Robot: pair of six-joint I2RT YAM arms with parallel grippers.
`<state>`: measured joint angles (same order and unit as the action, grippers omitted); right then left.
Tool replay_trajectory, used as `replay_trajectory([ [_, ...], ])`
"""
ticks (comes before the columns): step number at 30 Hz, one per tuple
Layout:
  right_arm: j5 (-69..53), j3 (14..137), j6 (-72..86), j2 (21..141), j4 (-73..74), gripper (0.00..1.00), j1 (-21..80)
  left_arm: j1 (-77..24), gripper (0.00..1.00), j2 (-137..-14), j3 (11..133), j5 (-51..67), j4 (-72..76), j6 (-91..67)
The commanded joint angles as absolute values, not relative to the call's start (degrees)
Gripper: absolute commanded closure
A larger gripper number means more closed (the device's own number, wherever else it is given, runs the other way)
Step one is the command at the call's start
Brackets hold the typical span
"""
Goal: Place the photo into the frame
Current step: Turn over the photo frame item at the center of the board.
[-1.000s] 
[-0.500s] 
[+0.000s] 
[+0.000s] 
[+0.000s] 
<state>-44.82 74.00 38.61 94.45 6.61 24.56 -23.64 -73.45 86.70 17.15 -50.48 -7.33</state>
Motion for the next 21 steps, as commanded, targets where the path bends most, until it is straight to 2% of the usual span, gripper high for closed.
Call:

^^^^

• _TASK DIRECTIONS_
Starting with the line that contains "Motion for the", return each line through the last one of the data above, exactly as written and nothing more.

• _YOUR SOLUTION_
Motion for the next 21 steps, as commanded, targets where the path bends most, until it is straight to 2% of the usual span, gripper high for closed.
Call:

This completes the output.